Je kunt tegenwoordig prachtige protheses krijgen. Maar ja, Toon had geen beste relatie met de verzekeraar. Het had te maken met onregelmatige premiebetalingen of zo. Het werd de goedkoopste variant: een houten poot.
De gemeente had voor een woning gezorgd. Een woning met een houten schuurtje. Zijn kot noemde hij dat. Zijn eigen ‘man cave’ waar hij in zijn eentje te buiten ging aan zijn rook- en drankverslaving. Op een noodlottige avond ging het helemaal mis. Hij had zich helemaal klem gezopen, was in slaap gevallen en had met zijn peuk de hele schuur in de hens gezet.
Toen hij tussen de brandweerlieden en nieuwsgierige dorpsbewoners bij zijn positieven kwam, kwam hij tot de ontdekking dat het lot hem wel erg gunstig gezind was. De hele schuur waar hij in had gezeten was platgebrand. Maar hij mankeerde zelf niets, behalve dat zijn houten poot tot bijna aan zijn klokhuis was afgebrand. O ja, hij had best wat rook binnengekregen, maar daar was hij als zware roker aan gewend. Dat deerde hem niet.
In de brand, uit de brand.
Tussen de dorpsgenoten stond Truus — de weduwe van de bakker. Ook zij liep op een houten poot. Rechts, in haar geval. Over een match gesproken.
Truus had een groot hart en zag wel wat in Ome Toon. Een opknappertje, vond ze. Maar, een opknappertje met mogelijkheden, dat zeker. Gewoon goed eten, dacht ze, en dan kwam het vanzelf goed. De liefde van de man gaat tenslotte door de maag. Dat wist ze nog goed uit haar vorige relatie. Toen Toon haar in de ogen keek, stond hij helemaal in de fik.
In een fractie van een seconde had hij de ultieme match van zijn leven gevonden. Ook een houten poot, ook een rot leven gehad en … ze kon lekker koken!

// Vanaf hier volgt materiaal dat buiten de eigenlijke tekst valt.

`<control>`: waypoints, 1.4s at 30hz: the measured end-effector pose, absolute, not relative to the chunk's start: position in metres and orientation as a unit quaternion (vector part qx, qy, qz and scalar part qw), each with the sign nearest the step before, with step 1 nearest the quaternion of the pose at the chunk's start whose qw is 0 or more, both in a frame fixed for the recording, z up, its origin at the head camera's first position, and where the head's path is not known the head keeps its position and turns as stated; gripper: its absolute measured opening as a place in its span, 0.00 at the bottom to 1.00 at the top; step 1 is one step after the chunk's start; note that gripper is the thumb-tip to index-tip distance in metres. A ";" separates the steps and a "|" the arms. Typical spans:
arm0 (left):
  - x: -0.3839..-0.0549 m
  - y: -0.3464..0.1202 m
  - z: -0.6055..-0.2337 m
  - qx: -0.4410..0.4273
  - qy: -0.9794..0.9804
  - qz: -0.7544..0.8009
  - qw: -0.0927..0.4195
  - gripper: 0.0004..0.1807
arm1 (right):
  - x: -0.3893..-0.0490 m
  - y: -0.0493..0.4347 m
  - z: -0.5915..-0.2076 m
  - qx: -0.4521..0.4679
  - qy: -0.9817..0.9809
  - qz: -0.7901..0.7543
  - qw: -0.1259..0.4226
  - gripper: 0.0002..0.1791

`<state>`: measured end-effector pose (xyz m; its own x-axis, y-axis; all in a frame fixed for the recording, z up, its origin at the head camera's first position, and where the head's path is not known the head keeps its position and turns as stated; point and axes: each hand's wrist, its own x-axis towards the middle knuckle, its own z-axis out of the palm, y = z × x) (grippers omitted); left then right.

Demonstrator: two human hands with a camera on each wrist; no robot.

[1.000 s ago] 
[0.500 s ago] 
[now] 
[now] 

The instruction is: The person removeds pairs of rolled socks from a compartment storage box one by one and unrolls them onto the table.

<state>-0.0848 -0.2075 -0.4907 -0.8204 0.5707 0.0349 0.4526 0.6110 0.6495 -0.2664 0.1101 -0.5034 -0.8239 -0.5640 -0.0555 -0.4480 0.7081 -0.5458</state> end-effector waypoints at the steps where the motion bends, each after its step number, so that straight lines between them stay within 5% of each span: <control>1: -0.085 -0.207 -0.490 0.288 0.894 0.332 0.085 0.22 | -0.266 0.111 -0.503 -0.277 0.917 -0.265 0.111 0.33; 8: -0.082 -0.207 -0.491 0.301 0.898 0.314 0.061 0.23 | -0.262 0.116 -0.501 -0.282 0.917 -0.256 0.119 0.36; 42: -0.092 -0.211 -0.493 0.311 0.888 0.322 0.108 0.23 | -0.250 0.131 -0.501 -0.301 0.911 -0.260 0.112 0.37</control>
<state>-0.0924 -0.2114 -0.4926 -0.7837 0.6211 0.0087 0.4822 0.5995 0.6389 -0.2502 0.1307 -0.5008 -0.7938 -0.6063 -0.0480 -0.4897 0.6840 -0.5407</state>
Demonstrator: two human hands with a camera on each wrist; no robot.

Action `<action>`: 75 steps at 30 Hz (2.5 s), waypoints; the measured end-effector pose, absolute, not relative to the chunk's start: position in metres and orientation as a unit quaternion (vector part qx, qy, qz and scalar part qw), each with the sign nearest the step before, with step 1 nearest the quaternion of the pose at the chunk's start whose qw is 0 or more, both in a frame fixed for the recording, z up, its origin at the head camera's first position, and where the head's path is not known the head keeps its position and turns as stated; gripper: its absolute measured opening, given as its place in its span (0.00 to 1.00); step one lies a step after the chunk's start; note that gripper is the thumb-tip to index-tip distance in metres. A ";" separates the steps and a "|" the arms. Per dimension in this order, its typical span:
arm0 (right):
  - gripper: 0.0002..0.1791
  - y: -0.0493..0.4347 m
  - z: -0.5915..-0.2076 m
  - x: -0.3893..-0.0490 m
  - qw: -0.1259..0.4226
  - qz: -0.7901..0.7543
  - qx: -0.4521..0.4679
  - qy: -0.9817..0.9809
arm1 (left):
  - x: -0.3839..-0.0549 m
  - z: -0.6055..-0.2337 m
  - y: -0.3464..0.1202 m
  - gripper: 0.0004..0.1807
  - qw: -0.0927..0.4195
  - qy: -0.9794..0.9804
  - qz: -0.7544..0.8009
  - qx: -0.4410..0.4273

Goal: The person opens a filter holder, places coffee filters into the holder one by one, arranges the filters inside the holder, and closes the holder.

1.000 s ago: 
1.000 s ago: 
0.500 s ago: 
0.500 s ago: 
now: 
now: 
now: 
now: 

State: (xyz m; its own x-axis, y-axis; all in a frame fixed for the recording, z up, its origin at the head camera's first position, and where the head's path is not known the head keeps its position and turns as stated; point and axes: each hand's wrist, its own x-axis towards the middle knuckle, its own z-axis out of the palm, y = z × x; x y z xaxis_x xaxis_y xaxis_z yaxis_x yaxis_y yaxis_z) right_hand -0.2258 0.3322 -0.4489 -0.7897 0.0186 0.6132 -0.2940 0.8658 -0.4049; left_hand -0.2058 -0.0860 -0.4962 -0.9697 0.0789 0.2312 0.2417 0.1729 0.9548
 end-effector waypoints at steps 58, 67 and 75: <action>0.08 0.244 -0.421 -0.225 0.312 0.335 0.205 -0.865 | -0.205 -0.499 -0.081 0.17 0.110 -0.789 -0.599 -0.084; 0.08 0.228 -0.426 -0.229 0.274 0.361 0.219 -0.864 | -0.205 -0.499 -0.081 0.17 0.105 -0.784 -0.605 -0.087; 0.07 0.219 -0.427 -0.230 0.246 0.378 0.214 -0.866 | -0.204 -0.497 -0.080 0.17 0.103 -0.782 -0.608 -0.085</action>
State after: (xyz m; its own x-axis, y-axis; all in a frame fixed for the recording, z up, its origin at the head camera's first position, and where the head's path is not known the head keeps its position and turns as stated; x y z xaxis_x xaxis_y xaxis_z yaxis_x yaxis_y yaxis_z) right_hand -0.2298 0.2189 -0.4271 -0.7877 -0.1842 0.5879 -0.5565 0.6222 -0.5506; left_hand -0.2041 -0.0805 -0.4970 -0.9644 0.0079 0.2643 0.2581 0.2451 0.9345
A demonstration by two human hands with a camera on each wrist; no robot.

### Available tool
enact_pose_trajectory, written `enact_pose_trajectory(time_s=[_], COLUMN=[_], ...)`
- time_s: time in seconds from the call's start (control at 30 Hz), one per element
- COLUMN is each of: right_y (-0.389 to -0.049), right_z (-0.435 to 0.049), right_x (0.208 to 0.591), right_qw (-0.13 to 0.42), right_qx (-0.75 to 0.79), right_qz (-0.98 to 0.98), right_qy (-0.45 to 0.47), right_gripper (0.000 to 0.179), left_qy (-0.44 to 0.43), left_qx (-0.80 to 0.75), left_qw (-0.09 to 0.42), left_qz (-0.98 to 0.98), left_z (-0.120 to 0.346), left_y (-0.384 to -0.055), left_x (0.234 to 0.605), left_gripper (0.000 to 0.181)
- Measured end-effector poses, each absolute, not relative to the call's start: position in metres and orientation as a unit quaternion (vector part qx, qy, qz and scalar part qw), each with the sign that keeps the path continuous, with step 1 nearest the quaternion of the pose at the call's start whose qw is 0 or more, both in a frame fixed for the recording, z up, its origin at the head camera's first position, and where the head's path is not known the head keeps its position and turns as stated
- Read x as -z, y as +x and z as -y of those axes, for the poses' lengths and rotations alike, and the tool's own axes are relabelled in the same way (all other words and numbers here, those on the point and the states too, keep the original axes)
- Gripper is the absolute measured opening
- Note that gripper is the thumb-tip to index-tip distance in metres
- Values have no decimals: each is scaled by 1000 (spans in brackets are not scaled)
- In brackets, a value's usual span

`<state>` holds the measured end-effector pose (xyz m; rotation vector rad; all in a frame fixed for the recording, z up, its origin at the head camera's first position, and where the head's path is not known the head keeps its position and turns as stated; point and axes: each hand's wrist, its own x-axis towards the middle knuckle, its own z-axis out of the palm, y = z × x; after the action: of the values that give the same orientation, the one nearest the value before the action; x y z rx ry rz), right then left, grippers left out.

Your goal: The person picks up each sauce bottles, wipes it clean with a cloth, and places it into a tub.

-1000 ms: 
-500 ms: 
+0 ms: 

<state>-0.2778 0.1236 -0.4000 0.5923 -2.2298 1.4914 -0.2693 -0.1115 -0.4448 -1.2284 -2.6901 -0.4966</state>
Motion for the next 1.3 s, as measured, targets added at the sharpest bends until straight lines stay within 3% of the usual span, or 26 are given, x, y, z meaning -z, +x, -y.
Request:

De eerste avond kwam ze een pannetje eten brengen en is nooit meer weggegaan.
Vanaf het moment dat ze bij hem introk, zag je Ome Toon helemaal opknappen. Ze hield zijn asbakken schoon, gaf hem soep met extra groenten, en op een zeker moment heeft ze hem zelfs zover gekregen dat zijn gebit gesaneerd werd. Hij kneep hem als een oude dief voor de tandarts, maar ja, hij had nu een vrouw, en dan moet je wel eens vaker iets doen wat je niet leuk vindt. Hij moet echt een paardengebit hebben gehad, want de schade bleek beperkt te zijn tot een vulling hier en daar en een ondergebit. Dat kwam goed uit, want zij had een bovengebit. Nu konden ze samen pinda’s eten op de bank! Ook Truus was er flink op vooruit gegaan. Je kon niet zeggen dat hij niet rookte of dronk, maar hij sloeg in ieder geval niet! En dat had ze haar hele leven nog niet meegemaakt.
Harmonie in alles
En ook gingen ze steeds meer op elkaar lijken. Zij had haar hele leven al flink last van overgewicht gehad en Toon kreeg er ook last van. In een klein huis hoeft dat niet negatief te zijn. Je staat wat vaker in de weg en je moet wat vaker om de ander heen lopen, maar je komt zo ook dichter tot elkaar.
Ze deelden alles samen. Tot de sokken toe. Toon de rechter en zij de linker. Urenlang konden ze gezellig naast elkaar zitten zonder iets te zeggen en als ze samen in bed lagen, stonden hun twee houten poten als een keurig setje naast elkaar. Alleen de kunstgebitten niet, die stonden ieder in een eigen glaasje. Wel naast elkaar, maar niet in hetzelfde glas, want dat vonden ze allebei vies.